- What is required
Go through the records below and tally the lines that include "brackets". Answer with the number only.
═══ Records for this task
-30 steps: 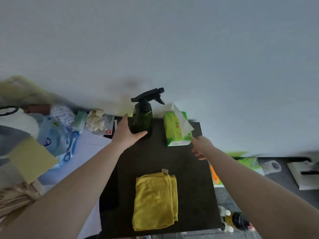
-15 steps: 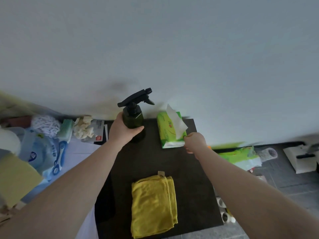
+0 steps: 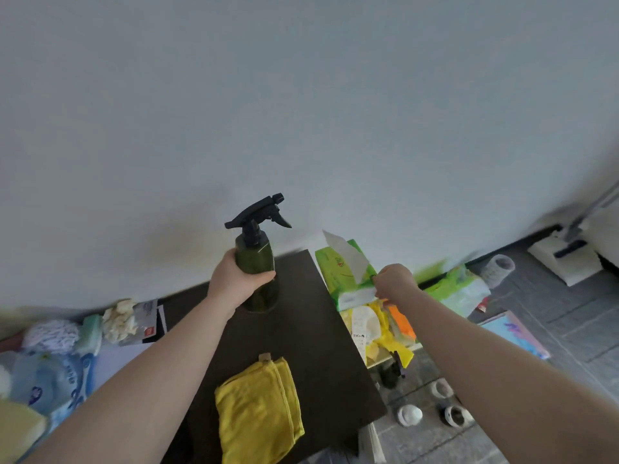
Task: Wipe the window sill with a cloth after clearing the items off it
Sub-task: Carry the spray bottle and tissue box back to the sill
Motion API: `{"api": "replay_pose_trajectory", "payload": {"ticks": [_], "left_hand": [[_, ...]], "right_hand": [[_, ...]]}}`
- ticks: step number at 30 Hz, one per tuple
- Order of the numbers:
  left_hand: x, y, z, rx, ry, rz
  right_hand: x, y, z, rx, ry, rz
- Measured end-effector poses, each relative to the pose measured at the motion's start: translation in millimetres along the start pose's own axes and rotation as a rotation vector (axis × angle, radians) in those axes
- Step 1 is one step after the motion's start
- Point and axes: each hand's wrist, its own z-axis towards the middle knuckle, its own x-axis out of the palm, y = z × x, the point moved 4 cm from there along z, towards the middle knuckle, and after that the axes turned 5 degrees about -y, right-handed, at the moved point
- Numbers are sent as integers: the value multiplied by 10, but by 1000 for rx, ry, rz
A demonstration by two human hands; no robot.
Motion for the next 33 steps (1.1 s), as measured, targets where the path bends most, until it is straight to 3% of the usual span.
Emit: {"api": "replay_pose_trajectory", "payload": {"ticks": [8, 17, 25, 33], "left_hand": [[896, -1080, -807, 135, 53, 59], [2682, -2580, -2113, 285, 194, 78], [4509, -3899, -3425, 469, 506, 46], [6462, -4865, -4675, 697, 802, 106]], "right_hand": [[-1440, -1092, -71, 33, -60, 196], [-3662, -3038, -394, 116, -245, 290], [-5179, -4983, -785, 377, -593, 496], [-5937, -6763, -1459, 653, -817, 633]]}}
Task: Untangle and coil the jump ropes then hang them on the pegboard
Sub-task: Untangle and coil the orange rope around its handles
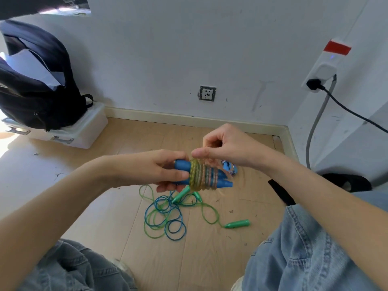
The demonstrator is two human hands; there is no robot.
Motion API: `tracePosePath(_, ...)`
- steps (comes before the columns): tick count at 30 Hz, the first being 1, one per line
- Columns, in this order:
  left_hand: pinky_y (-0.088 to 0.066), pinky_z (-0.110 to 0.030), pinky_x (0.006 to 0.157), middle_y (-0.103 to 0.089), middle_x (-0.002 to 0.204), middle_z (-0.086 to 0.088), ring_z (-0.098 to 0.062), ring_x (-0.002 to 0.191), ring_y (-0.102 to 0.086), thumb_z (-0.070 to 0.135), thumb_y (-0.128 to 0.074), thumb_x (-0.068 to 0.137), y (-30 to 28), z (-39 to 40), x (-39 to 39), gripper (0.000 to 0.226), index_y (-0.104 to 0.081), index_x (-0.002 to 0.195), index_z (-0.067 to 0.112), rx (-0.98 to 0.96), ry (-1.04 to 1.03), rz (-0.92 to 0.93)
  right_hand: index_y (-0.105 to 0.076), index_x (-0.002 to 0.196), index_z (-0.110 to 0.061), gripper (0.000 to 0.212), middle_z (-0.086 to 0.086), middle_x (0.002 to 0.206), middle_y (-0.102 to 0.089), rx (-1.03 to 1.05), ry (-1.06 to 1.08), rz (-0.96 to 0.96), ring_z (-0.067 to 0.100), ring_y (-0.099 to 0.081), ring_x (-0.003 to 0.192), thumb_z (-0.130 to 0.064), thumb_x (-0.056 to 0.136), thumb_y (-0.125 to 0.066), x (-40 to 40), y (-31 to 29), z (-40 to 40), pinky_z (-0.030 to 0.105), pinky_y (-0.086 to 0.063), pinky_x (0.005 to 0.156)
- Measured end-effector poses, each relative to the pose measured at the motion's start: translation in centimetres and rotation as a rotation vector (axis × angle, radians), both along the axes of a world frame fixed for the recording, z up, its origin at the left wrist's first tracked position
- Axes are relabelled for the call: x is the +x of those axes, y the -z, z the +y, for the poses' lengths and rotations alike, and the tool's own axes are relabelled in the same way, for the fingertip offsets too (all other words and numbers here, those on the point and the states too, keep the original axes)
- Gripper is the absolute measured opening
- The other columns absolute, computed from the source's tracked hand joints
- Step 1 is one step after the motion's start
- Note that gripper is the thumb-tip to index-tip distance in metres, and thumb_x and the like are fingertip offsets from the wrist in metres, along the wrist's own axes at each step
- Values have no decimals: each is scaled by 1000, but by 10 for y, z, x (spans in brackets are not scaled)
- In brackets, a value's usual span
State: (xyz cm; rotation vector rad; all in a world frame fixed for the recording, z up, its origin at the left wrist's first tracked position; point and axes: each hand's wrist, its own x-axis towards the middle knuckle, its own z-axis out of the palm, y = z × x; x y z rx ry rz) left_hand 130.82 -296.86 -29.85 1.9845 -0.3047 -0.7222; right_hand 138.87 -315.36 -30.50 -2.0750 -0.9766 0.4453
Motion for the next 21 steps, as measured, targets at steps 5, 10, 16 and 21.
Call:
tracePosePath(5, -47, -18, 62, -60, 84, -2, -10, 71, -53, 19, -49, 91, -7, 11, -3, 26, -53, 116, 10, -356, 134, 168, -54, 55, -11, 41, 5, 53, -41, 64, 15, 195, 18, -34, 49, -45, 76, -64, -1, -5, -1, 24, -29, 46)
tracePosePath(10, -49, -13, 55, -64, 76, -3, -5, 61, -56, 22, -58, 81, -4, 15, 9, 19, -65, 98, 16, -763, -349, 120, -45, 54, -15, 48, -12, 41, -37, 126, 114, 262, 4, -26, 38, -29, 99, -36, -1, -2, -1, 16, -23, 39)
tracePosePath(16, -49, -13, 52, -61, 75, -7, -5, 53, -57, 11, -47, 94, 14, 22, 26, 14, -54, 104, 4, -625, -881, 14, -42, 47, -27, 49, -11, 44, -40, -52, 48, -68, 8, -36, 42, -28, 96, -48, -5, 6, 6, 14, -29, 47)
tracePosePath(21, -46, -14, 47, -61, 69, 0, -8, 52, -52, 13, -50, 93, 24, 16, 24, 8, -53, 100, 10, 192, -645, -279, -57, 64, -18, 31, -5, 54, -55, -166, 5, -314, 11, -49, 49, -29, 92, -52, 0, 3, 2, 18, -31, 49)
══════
- Worked solution
2